• [Work request] Copy, word for word, the lines of the entries below between the one with "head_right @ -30" and the one with "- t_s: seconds", inclusive, and leave out everything else.

• [Supplied material]
◇ ◇ ◇ ◇ ◇

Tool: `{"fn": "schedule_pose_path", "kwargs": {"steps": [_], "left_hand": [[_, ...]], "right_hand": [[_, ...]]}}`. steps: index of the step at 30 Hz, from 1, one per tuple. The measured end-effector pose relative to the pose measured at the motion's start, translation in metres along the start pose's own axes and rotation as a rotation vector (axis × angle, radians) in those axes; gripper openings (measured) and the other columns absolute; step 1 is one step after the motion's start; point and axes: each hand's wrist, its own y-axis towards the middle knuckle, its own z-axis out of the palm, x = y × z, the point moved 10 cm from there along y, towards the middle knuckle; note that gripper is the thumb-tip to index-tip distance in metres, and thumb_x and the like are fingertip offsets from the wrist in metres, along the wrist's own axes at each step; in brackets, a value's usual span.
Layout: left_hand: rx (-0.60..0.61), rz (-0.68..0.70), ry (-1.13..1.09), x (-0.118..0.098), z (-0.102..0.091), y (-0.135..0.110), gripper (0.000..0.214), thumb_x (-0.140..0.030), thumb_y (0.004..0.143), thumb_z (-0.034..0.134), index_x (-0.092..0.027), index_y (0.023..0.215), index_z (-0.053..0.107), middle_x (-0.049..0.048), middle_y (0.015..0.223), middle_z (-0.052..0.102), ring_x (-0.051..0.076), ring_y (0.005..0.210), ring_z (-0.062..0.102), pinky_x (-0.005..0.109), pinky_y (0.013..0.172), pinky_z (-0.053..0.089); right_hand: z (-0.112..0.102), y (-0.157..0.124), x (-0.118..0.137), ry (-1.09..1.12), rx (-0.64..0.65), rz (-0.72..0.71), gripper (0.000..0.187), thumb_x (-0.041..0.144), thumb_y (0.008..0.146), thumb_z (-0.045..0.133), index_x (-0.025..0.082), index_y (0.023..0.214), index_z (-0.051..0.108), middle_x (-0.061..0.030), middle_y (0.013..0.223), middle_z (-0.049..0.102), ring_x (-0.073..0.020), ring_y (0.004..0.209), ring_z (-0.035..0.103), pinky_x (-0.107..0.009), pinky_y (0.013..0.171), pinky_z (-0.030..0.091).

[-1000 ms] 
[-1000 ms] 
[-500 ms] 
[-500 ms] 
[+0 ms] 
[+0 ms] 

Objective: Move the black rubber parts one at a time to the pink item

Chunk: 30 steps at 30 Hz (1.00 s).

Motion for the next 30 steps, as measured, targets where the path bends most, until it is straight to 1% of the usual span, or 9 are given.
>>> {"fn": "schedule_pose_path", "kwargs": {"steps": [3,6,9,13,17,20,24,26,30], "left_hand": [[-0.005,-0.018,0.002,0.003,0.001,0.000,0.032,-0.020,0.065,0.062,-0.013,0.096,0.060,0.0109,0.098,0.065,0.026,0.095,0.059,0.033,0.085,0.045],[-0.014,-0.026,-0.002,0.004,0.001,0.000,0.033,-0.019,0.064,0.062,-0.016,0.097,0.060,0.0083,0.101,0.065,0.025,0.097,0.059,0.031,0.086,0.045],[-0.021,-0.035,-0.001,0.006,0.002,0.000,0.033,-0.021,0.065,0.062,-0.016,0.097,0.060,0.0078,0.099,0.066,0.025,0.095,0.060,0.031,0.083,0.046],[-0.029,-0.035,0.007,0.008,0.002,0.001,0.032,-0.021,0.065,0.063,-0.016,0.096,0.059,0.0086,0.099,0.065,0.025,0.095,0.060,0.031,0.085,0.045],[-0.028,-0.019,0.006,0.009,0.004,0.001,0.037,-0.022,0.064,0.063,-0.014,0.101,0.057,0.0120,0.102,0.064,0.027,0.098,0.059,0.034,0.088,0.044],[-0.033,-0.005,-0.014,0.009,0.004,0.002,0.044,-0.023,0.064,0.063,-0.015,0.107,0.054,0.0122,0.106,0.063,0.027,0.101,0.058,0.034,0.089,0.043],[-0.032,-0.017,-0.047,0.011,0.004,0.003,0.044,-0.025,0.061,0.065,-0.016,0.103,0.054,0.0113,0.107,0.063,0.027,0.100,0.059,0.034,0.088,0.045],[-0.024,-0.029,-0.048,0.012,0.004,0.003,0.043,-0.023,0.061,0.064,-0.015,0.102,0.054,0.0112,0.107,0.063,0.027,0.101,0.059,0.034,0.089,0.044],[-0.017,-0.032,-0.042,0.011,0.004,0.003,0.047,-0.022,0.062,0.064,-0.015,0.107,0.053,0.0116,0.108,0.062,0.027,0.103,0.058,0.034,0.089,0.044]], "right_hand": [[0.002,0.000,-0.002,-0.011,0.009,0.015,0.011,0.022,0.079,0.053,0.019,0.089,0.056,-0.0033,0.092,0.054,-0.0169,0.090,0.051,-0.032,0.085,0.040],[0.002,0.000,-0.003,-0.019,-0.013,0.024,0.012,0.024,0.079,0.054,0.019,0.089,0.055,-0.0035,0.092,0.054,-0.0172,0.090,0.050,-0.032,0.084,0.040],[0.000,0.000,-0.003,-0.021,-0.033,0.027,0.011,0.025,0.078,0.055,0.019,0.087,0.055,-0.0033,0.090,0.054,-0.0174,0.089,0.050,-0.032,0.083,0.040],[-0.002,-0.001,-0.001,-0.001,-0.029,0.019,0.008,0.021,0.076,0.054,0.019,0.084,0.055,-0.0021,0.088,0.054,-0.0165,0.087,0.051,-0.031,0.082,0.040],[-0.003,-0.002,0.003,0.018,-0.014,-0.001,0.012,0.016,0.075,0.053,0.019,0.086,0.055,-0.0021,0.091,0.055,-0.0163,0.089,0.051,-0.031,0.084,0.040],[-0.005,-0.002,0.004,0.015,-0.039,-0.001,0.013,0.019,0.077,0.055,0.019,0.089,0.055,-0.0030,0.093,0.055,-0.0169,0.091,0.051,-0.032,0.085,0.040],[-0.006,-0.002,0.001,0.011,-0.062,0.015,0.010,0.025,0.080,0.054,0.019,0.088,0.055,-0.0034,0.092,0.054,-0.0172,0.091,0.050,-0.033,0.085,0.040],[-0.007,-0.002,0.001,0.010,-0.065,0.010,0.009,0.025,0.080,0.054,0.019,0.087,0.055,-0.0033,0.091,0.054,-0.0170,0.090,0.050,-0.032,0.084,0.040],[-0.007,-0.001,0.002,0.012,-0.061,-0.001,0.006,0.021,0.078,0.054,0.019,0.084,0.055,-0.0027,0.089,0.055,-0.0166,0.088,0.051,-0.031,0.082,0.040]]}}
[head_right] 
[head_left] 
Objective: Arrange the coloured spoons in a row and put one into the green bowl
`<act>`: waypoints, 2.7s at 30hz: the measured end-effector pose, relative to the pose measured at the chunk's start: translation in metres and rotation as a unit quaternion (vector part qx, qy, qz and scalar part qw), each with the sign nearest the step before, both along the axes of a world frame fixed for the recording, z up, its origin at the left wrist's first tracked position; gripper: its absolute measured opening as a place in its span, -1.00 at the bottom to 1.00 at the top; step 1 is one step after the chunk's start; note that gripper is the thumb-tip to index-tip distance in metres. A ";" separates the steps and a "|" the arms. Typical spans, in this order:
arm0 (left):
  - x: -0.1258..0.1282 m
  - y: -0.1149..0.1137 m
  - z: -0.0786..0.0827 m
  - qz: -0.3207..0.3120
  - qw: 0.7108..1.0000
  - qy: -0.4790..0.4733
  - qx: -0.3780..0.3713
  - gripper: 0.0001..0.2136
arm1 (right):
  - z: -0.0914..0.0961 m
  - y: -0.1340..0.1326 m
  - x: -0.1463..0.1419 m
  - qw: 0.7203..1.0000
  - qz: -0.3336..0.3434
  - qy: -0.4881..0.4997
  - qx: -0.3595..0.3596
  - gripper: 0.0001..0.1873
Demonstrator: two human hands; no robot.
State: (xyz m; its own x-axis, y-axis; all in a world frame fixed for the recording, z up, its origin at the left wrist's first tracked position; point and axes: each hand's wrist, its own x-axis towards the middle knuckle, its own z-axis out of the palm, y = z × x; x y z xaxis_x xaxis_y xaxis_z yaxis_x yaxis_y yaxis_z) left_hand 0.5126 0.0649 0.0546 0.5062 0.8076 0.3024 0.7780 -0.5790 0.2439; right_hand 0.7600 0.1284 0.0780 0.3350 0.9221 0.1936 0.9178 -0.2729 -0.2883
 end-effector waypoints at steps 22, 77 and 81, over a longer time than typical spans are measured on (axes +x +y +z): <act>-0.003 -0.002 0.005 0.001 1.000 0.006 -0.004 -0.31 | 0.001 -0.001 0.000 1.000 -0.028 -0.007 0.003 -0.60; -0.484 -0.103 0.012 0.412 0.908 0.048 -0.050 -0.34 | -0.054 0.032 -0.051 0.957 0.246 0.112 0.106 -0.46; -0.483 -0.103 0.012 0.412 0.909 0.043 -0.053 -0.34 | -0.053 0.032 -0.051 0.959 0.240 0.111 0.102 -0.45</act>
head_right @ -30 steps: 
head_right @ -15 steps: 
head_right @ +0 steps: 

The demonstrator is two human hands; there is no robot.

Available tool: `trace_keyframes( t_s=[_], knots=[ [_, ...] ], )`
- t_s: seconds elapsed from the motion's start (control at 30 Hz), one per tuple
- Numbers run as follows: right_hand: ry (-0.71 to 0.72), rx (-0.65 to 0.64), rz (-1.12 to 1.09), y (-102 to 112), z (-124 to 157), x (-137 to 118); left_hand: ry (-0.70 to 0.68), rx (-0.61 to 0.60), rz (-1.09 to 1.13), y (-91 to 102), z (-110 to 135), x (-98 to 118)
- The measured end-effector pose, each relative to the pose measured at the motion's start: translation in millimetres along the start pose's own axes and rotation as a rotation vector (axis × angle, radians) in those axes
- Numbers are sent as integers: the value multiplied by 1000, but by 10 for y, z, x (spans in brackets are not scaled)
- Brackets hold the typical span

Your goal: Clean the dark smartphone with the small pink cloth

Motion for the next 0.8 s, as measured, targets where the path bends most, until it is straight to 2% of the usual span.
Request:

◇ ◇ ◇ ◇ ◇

• [Written response]
head_right @ -30 steps: 
head_right @ -15 steps: 
head_right @ +0 steps: 

The demonstrator is two human hands; there is no robot.

Available tool: `trace_keyframes( t_s=[_], knots=[ [_, ...] ], )`
- t_s: seconds elapsed from the motion's start (control at 30 Hz), one per tuple

The exercise requires no additional content.